Work instructions: After locating the line that contains "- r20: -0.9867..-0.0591", output that line and each one following it, exactly, to the end of the entries. No pictures.

Material for this task:
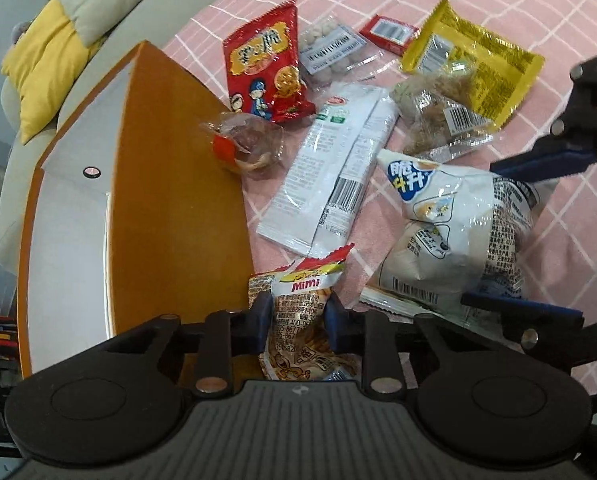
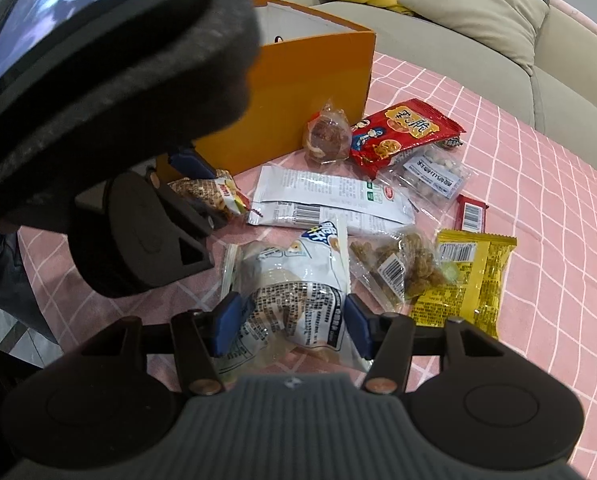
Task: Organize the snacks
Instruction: 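Grasp the Mimi snack bag with the left gripper while the right grasps the white bread bag, then carry both bags over the orange box and lower them inside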
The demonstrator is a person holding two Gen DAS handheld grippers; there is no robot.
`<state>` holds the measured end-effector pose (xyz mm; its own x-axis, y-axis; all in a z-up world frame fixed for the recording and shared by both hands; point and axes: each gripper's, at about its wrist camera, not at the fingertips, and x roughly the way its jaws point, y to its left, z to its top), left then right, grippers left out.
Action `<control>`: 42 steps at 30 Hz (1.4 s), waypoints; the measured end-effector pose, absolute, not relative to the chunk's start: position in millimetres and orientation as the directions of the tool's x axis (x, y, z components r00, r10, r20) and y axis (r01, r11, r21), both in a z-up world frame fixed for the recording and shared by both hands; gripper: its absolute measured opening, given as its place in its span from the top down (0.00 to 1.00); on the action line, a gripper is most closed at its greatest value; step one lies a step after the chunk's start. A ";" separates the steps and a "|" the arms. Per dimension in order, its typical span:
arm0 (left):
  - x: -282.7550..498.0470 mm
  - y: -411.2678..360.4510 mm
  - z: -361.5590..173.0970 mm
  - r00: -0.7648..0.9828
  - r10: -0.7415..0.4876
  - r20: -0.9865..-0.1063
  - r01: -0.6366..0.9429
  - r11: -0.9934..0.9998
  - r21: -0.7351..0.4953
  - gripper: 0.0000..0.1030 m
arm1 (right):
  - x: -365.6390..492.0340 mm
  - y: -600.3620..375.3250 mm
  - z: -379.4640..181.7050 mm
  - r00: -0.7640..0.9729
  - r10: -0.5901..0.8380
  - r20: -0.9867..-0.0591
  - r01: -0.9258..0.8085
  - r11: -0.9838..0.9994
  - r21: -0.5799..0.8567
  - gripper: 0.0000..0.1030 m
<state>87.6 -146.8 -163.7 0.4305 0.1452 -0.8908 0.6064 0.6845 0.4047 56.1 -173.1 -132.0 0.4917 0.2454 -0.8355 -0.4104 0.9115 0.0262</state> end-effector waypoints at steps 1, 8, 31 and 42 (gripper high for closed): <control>87.3 -146.2 -160.7 0.431 0.133 -0.893 0.601 0.695 0.394 0.71 | 55.9 -173.2 -130.5 0.492 0.244 -0.836 -0.407 0.913 0.027 0.48; 78.8 -143.1 -129.0 0.469 0.056 -0.882 0.549 0.763 0.341 0.73 | 51.3 -180.1 -108.7 0.506 0.248 -0.826 -0.373 0.927 0.050 0.49; 69.3 -28.2 17.9 0.645 -0.159 -0.747 0.311 0.948 0.067 0.73 | 62.1 -133.3 19.2 0.649 0.349 -0.676 -0.469 0.883 0.006 0.49; 112.9 21.0 10.9 0.570 -0.106 -0.815 0.306 0.948 0.091 0.73 | 117.4 -63.4 20.6 0.528 0.398 -0.750 -0.592 0.806 0.010 0.49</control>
<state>112.9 21.0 10.9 0.5704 -0.1060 -0.8145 0.3063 0.9476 0.0911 117.4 -63.4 20.6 0.5285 0.3977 -0.7501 -0.5923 0.8057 0.0099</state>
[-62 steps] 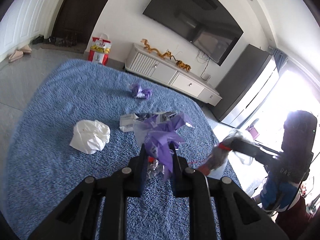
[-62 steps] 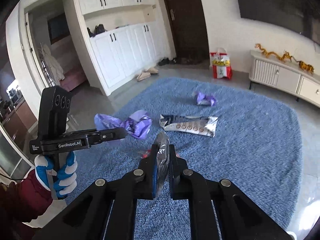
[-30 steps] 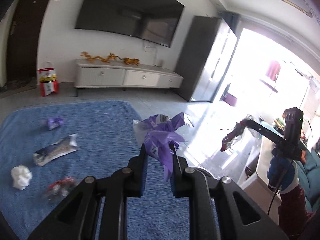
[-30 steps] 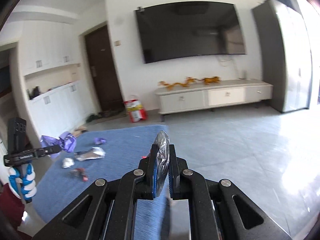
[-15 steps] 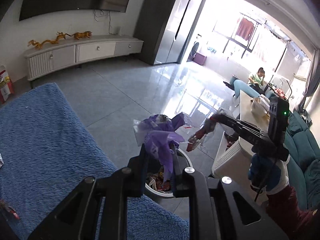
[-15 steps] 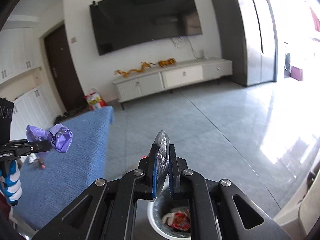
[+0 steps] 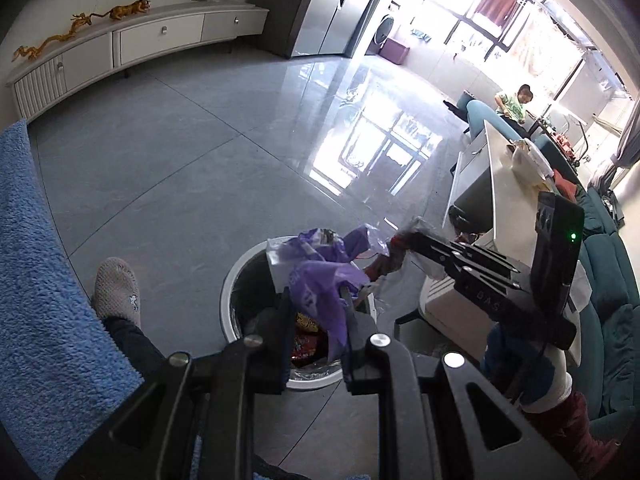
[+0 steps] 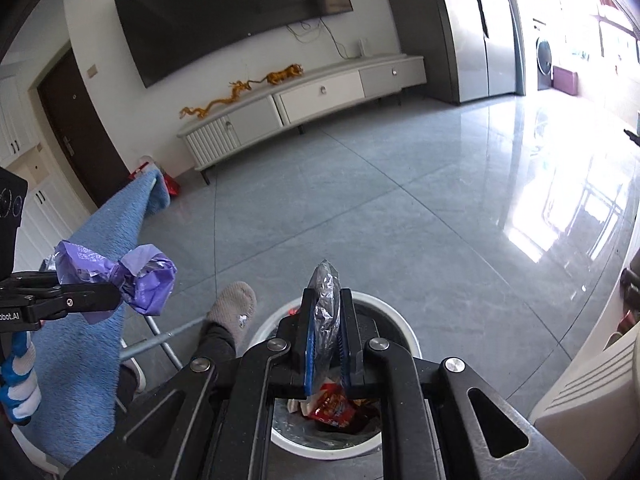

Answer for the task:
  - r20: -0.9867..-0.0591
  - r01: -0.9258..0.8085
  - r11: -0.9838..0.9994
  - r21: -0.5799..0.8567
  - gripper: 0.0000..0.1030 m
<state>87.6 -146.8 -163.7 0.4305 0.1452 -0.8908 0.6064 0.6845 0.4047 56.1 -173.1 -132.0 0.4917 0.2454 -0.8355 -0.4104 0.9115 0.0262</state> end-effector waypoints at steps 1, 8, 31 and 42 (gripper high for closed): <control>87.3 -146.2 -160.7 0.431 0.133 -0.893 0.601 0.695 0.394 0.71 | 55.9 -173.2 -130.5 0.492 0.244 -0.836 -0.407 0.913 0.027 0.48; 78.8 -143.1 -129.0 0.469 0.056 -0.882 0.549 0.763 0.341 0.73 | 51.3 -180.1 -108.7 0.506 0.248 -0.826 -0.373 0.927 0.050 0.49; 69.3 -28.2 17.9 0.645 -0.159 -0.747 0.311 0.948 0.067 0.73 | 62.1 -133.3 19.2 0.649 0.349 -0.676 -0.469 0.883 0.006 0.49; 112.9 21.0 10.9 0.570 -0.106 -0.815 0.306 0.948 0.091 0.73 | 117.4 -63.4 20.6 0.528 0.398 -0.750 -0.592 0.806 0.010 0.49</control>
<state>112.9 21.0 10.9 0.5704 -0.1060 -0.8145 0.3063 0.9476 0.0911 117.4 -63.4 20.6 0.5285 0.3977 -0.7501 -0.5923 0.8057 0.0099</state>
[-62 steps] 
[-62 steps] 
[-30 steps] 
[-30 steps] 
[-15 steps] 
[-15 steps] 
[+0 steps] 
[+0 steps] 

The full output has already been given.